• _Exercise brief_
From the line with "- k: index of" to the line with "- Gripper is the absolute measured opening", retype every line exactly, including those two, and leave out the rest of the data below.

• _Source records_
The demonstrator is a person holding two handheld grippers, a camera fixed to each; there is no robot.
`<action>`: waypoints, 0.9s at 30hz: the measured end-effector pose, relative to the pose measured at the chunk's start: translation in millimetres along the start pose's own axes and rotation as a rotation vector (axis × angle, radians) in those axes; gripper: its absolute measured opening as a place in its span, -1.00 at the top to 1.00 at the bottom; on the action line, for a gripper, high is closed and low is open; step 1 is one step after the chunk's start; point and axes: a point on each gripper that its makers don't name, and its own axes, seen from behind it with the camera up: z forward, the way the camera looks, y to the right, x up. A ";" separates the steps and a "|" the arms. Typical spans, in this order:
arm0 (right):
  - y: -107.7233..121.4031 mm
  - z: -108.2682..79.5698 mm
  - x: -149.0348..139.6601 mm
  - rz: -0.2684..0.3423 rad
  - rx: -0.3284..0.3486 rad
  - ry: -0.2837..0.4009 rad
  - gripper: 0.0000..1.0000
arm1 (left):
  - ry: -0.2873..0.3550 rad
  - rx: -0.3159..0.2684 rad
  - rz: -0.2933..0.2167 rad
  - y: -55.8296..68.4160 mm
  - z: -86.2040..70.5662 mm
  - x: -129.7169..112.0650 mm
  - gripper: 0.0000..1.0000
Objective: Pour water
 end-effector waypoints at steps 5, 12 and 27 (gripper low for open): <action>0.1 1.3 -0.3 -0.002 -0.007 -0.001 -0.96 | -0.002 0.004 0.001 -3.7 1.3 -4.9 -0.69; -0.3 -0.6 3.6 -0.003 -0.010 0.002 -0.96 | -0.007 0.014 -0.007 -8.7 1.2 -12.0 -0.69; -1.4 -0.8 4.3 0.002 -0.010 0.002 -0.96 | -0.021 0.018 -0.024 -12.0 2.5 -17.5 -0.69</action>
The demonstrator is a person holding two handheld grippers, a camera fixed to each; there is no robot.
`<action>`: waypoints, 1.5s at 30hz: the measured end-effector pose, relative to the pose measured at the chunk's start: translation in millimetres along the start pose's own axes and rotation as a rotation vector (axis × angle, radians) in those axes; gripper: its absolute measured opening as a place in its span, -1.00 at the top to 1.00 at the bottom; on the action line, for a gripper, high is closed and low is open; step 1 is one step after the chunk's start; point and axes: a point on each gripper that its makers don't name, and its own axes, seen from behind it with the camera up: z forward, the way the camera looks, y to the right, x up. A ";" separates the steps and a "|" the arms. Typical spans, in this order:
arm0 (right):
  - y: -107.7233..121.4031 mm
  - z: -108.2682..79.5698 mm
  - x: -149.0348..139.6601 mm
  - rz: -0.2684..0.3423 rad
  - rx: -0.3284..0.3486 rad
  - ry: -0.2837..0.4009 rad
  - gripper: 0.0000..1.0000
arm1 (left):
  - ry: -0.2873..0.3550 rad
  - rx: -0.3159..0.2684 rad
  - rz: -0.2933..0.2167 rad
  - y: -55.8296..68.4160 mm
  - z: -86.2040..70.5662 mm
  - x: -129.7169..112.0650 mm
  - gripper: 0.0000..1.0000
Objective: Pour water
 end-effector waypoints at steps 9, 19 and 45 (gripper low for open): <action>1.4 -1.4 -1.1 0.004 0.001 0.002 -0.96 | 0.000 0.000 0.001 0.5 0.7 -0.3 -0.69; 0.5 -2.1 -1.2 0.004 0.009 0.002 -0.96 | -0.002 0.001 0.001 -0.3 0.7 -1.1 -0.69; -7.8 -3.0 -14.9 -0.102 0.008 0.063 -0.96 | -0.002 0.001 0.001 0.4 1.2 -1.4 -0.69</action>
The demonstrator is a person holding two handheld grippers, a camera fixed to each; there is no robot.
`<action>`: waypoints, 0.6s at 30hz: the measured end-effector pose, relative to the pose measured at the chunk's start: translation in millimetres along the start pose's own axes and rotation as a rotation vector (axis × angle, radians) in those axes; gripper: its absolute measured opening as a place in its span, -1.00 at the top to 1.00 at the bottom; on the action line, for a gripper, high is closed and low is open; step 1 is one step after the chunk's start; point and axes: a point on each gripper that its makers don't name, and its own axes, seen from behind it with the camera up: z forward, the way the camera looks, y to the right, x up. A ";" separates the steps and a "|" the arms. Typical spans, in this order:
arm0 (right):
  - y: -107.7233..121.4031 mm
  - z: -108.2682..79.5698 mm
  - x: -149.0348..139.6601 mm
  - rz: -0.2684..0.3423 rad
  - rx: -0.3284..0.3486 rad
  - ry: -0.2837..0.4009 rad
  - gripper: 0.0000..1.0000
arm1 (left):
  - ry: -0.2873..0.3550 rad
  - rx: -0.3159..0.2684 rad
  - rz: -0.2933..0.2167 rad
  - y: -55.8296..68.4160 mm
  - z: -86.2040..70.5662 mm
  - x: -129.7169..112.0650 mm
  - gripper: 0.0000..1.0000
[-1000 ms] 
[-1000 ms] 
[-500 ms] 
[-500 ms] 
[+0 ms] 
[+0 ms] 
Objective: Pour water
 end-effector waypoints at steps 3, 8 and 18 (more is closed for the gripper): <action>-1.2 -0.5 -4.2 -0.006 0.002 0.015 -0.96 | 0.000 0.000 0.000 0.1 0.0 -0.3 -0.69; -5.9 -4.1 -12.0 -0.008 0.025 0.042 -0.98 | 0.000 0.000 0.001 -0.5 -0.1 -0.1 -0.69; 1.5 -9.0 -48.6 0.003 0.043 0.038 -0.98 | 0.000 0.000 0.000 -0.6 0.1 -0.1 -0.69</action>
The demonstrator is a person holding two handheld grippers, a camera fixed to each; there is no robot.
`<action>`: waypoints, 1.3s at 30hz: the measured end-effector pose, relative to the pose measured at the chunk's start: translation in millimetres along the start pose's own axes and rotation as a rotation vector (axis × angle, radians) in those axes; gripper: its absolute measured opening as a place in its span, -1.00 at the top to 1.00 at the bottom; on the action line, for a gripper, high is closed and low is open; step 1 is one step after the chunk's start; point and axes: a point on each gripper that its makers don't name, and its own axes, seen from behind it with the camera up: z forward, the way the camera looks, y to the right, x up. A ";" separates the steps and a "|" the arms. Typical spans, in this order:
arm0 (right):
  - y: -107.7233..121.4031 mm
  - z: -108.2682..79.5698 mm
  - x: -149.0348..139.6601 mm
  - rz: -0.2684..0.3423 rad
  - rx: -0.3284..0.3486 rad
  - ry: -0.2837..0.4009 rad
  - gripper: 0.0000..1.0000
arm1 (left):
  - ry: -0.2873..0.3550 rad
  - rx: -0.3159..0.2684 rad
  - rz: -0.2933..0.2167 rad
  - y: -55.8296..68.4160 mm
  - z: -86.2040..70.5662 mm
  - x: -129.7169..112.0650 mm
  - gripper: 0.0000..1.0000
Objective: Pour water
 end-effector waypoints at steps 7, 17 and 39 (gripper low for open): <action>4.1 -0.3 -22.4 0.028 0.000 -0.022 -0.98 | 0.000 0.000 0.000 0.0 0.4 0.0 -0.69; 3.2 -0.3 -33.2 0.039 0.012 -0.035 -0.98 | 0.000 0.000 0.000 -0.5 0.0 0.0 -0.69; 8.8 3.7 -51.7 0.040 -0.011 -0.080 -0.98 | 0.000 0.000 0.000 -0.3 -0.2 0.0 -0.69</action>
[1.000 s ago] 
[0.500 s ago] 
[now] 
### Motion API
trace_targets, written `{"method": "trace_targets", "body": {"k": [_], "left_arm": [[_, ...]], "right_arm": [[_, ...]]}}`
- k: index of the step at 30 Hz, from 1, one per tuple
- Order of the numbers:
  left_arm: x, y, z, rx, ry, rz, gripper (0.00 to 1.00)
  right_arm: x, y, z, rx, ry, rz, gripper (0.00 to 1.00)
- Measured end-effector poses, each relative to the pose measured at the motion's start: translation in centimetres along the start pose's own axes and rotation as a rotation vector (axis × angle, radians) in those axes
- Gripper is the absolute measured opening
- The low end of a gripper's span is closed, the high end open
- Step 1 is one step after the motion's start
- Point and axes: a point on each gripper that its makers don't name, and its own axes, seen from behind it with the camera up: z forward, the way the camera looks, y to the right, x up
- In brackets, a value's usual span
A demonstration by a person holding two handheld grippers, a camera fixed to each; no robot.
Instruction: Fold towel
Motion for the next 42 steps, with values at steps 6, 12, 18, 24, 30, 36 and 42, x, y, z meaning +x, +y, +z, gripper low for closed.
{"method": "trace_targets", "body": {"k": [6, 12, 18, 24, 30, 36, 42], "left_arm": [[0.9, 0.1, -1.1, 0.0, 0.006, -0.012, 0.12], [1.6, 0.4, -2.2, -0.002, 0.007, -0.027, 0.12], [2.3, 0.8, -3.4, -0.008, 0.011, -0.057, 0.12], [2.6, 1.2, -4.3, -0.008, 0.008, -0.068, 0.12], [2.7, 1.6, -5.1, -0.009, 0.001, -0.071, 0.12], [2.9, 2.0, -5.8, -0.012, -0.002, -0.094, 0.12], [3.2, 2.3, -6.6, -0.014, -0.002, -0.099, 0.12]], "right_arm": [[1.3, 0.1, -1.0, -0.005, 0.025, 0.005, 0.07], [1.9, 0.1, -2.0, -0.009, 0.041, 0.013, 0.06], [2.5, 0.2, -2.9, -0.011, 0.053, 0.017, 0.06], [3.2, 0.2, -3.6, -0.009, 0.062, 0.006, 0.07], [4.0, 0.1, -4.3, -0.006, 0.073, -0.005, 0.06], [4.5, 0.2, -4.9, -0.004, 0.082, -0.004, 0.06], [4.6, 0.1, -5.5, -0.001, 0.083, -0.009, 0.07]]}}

• _Completed exercise_
- k: index of the step at 30 Hz, from 1, one per tuple
- Order of the numbers:
  left_arm: x, y, z, rx, ry, rz, gripper (0.00 to 1.00)
  right_arm: x, y, z, rx, ry, rz, gripper (0.00 to 1.00)
- Measured end-effector poses, each relative to the pose measured at the motion's start: translation in centimetres along the start pose's own axes and rotation as a rotation vector (axis × angle, radians) in those axes
- Gripper is the absolute measured opening

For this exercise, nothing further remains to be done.